Task description: Give back the full listing as written. No pictures go with it.

+ + + + +

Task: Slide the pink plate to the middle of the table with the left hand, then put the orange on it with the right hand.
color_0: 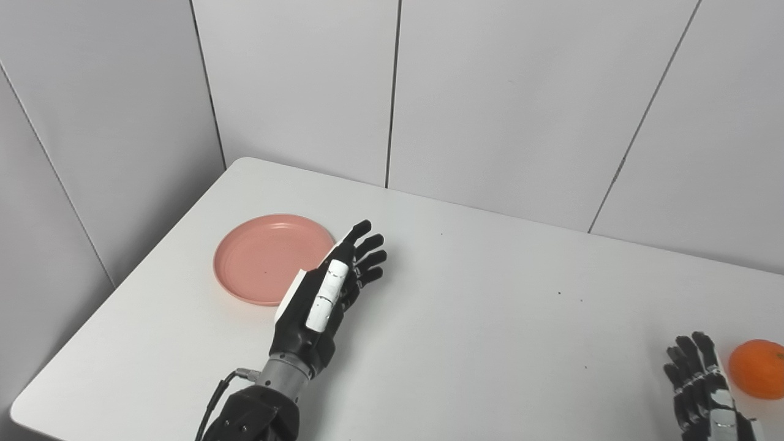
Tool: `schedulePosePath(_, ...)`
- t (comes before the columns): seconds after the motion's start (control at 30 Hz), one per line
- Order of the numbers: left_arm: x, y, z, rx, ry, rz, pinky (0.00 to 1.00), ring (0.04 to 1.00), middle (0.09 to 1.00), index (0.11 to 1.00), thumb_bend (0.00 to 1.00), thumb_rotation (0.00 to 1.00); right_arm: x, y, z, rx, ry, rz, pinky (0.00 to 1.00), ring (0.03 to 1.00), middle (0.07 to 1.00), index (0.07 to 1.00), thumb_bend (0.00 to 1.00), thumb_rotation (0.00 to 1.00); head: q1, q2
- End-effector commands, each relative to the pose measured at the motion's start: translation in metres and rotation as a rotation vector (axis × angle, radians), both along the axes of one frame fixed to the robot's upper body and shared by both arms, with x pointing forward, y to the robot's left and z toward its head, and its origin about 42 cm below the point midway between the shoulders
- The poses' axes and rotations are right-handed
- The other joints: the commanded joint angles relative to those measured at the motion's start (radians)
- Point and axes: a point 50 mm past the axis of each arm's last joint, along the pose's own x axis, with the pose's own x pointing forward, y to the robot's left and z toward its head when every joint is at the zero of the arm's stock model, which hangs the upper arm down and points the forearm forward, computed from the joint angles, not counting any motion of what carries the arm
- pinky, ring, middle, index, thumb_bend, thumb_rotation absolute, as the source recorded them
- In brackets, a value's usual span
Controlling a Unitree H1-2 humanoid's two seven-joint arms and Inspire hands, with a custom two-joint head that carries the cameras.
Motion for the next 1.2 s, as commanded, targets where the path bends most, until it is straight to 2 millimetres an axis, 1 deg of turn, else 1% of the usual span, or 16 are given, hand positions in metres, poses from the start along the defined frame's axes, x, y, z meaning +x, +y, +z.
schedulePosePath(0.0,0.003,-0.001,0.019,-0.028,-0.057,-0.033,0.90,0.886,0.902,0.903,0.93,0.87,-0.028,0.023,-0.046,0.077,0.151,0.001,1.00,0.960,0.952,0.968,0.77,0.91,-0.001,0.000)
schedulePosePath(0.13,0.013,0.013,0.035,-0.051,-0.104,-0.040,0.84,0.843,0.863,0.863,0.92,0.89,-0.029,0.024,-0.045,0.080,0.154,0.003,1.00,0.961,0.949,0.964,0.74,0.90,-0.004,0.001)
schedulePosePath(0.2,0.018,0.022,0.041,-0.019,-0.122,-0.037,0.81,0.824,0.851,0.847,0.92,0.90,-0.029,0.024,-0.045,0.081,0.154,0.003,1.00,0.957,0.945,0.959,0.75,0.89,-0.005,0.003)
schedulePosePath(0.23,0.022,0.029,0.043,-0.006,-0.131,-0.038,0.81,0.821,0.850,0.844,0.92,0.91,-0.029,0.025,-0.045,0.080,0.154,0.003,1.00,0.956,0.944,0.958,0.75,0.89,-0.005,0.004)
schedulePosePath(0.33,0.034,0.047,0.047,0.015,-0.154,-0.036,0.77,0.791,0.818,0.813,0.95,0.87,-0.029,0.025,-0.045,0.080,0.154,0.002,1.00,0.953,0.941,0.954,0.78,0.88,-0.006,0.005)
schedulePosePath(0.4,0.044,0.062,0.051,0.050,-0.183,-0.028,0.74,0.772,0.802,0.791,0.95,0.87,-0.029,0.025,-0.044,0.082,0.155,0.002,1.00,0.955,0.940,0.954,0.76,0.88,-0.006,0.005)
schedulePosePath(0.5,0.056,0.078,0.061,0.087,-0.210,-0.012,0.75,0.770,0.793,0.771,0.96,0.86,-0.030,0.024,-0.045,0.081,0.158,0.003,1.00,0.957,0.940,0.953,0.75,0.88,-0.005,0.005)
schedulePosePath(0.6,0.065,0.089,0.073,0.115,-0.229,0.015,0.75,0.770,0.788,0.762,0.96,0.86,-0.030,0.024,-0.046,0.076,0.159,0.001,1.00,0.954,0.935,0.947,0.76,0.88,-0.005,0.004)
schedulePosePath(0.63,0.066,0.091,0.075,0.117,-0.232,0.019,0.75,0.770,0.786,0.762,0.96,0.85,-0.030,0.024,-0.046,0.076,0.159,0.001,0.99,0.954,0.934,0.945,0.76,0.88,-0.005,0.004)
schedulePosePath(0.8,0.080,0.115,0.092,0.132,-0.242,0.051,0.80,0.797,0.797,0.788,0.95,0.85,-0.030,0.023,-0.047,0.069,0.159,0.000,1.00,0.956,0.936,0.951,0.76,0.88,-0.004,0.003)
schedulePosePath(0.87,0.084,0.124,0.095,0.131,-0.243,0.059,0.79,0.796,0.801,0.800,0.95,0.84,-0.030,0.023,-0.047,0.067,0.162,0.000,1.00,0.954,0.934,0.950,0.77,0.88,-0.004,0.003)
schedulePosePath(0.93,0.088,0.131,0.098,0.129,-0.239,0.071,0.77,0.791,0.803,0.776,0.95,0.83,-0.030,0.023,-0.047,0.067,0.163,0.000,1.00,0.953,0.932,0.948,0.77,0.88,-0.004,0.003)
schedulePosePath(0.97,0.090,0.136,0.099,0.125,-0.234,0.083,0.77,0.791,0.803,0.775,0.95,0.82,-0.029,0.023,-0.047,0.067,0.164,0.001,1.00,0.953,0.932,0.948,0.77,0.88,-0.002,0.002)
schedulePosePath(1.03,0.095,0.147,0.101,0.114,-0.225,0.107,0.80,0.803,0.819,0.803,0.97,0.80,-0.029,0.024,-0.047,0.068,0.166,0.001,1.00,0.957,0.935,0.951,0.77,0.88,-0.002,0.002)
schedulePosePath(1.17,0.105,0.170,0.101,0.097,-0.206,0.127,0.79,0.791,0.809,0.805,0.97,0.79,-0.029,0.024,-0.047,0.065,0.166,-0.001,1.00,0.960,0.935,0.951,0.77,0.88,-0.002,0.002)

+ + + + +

Result of this task:
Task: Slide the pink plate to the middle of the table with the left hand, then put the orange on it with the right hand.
color_0: 
Tool: `schedulePosePath(_, ...)`
- t (comes before the columns): seconds after the motion's start (control at 30 Hz), one per line
- Order of the numbers: left_arm: x, y, z, rx, ry, rz, pinky (0.00 to 1.00), ring (0.04 to 1.00), middle (0.09 to 1.00), index (0.11 to 1.00), thumb_bend (0.00 to 1.00), thumb_rotation (0.00 to 1.00); right_arm: x, y, z, rx, ry, rz, pinky (0.00 to 1.00), ring (0.03 to 1.00), middle (0.07 to 1.00), index (0.07 to 1.00), thumb_bend (0.00 to 1.00), thumb_rotation (0.00 to 1.00); head: q1, q2
- End-effector commands, each relative to the pose measured at the motion's start: translation in metres and rotation as a rotation vector (axis × angle, radians), both along the axes of one frame fixed to the robot's upper body and shared by both arms, with x pointing forward, y to the robot's left and z toward its head, and its origin about 42 cm below the point midway between the shoulders
- The poses' axes and rotations are right-handed
- The other joints: the commanded joint angles relative to those measured at the motion's start (radians)
- Point and axes: a point 50 mm past the axis of each arm's last joint, along the pose's own x axis, with the pose's own x pointing forward, y to the robot's left and z toward its head when every joint is at the zero of the arm's stock model, which hangs the upper arm down and points the forearm forward, computed from the joint angles, not counting any motion of what carries the arm
- pinky, ring, middle, index, thumb_bend, thumb_rotation absolute, as the source recorded them
- In brackets, a value's usual span
Controlling a Unitree H1-2 humanoid's two seven-joint arms and Inspire hands, with a custom two-joint head that carries the cameras.
Motion for the next 1.2 s, as commanded, targets where the path bends most, until it is straight to 2 millimetres an axis, 1 deg of turn, else 1% of the usual span, or 16 are given, hand positions in metres, poses from the start along the defined frame's axes, x, y, z meaning +x, +y, +z.
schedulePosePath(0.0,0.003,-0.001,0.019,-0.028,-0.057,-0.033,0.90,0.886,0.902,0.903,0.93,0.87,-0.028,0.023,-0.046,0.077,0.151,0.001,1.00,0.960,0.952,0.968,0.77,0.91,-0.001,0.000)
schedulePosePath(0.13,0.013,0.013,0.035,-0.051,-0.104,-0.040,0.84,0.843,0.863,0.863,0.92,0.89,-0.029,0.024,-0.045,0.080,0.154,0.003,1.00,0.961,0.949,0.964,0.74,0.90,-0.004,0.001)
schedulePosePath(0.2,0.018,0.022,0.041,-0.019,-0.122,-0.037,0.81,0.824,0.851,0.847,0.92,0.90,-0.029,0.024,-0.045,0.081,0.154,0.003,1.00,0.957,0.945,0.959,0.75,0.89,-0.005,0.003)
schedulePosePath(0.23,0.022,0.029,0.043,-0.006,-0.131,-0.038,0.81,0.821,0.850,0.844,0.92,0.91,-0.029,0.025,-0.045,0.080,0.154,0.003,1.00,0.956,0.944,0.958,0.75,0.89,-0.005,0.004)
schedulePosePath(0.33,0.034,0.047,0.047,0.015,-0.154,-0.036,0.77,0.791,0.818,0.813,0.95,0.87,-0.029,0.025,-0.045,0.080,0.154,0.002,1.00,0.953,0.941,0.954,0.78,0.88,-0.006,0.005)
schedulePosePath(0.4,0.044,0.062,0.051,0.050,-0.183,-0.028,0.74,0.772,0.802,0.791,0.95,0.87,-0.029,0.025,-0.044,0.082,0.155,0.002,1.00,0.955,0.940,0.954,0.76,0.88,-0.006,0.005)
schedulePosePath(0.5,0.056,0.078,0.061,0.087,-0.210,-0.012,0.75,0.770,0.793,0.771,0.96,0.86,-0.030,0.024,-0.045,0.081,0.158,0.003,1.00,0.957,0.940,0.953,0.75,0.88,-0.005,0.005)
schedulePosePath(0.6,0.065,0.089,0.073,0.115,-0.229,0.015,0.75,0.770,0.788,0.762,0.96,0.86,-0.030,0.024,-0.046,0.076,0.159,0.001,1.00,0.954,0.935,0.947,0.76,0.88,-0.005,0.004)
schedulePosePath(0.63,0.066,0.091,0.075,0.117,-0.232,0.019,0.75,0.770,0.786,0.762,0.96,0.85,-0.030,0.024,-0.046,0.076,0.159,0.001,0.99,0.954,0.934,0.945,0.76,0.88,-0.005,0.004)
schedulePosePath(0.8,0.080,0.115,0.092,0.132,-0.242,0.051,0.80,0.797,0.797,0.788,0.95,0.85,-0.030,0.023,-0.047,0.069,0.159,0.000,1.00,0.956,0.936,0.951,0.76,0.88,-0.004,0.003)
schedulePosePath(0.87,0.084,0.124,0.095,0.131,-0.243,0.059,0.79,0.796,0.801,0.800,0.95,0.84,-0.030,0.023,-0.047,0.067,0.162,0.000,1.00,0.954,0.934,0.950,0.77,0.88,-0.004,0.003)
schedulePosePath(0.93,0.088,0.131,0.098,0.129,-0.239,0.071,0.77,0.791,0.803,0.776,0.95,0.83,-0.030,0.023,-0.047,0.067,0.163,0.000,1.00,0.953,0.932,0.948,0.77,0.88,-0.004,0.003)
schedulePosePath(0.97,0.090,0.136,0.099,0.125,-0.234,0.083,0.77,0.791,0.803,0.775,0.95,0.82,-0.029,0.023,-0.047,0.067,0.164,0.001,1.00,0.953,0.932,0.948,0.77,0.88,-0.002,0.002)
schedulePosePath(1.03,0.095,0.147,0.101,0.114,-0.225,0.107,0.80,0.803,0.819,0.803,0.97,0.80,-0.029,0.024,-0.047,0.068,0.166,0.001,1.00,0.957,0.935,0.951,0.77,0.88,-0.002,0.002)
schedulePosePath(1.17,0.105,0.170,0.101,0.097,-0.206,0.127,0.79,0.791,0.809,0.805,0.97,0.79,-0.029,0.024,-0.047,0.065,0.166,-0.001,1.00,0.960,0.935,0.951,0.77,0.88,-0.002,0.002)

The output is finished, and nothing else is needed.